Cypress Creek High School (CCHS, formerly Cypress Creek Middle High School) is a public high school in Wesley Chapel, Florida, United States. It was established in 2017 to accommodate increasing enrollment and relieve overcrowding in the fast-growing area. It is part of the Pasco County Schools district.

== History ==
Cypress Creek Middle High School was established in 2017 in Wesley Chapel, Florida and was built to accommodate increasing enrollment and relieve overcrowding in the fast-growing area. The Pasco County Schools district said it "couldn’t afford to build the new middle school at the same time", so the decision was made to open a new facility as a combined middle and high school, intending to construct a separate middle school at a later date. In building the facility, the district sought to alleviate potential concerns from parents by segregating the high school and middle school locker rooms. A screen was also installed in the gymnasium to allow it to be divided for high school and middle school physical education classes. However, high school and middle school students do share bus routes, as was already occurring in other schools in the district.
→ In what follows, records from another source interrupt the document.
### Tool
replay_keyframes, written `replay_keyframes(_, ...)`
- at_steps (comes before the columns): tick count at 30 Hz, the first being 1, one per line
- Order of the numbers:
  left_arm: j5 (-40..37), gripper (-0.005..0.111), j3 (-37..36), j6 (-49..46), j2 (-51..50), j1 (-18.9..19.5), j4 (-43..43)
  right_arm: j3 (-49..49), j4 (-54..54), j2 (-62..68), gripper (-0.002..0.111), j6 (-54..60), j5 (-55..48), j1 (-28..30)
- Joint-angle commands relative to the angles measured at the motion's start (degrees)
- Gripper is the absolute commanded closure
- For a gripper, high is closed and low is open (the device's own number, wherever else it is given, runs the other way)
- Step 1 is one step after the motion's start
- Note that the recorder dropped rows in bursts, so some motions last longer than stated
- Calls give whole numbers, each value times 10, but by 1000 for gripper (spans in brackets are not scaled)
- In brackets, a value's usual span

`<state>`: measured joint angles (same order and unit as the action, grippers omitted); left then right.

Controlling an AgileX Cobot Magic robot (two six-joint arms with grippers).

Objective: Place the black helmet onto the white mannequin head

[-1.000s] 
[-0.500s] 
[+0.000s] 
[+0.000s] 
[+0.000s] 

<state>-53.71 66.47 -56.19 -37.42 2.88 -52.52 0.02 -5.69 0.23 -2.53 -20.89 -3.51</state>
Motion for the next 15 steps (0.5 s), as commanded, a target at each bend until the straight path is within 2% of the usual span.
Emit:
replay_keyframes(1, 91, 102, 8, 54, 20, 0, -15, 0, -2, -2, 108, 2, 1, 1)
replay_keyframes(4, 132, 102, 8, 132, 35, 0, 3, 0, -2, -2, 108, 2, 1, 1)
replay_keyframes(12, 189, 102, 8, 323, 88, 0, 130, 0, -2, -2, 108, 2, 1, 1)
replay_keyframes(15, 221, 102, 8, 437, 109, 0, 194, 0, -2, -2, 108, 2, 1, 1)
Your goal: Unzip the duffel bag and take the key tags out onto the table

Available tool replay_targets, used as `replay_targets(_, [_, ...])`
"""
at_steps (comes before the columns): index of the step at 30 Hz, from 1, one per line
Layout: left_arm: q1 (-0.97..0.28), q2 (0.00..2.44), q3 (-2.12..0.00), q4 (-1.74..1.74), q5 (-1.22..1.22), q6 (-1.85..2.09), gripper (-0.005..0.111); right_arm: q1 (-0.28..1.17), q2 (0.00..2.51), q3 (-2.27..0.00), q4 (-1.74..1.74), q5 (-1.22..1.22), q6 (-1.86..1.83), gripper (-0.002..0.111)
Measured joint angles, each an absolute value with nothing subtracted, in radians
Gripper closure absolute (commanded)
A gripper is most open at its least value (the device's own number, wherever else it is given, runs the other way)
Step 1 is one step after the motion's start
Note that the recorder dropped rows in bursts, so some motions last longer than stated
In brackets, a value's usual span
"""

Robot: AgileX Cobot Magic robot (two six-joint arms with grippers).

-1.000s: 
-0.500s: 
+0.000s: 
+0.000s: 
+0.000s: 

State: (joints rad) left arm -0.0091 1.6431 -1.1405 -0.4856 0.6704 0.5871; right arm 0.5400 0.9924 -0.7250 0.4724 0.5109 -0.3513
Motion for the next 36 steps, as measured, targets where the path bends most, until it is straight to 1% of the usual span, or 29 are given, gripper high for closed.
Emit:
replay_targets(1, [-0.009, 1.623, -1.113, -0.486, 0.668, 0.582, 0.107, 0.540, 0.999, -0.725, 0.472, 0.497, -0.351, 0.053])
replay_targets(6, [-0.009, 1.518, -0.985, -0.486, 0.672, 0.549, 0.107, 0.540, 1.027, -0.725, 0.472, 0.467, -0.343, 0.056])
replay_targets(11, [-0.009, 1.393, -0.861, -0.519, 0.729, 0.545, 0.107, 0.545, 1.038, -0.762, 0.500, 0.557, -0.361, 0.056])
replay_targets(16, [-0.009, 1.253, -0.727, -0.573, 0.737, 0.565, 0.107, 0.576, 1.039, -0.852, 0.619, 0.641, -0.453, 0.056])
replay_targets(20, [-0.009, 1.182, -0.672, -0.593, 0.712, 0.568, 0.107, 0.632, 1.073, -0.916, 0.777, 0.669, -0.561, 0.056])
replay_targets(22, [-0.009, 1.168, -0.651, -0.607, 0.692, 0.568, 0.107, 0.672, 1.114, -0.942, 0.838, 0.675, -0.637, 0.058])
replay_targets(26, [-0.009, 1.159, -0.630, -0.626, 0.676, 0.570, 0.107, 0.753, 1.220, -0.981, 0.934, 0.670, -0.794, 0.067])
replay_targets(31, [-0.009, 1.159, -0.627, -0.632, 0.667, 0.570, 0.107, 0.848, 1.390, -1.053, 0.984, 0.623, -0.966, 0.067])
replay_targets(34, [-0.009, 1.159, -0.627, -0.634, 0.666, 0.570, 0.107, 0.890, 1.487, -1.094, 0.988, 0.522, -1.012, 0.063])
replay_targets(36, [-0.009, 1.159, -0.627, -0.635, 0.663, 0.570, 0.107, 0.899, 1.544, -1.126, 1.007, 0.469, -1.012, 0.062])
Students from four other high schools were rezoned to attend the new Cypress Creek, and adjustments were made to other boundaries.

As a result, middle school-age children in grades 6–8 share the facilities with high school students, pending the opening of the separate Cypress Creek Middle School in the fall of 2020 on an adjacent campus. Considerable rezoning of school boundaries affecting an estimated 1,000 pupils is expected to result. Thereafter, the school for grades 9–12 will be known as Cypress Creek High School. Once Cypress Creek Middle School opens, it will have a projected 1,554 students and the high school's enrollment is expected to be 2,080, almost its design capacity of 2,090.

== Academics ==
The school offers Advanced Placement classes, as well as course specialties, termed "Academies", in such subjects as Criminal Justice, where students are introduced to law, forensics, patrol enforcement, and self-defense techniques. Business courses include information technology, where pupils become proficient in Word, PowerPoint, and Excel. Upon successful completion and examination, students may qualify for Microsoft Office Specialist certification. STEM courses also form part of the school's elective curriculum.
At the school's debut, some students in the highest high school and middle school grades (11th and 8th grades), known as "Pack Leaders", were trained on leadership and peer counseling and placed into classes in the lower grade levels, to help students in those classes.

== Athletics ==
When the school opened in 2017, its high school had grades 9-11 only, with no seniors on the football team in the first season. It now has a full varsity sports program, including football, soccer, basketball for both boys and girls, track and field, swimming, tennis, golf and baseball. A 2,273 sqft weight room is part of the facility, alongside the county's only rubberized track; the nickname is the Coyotes.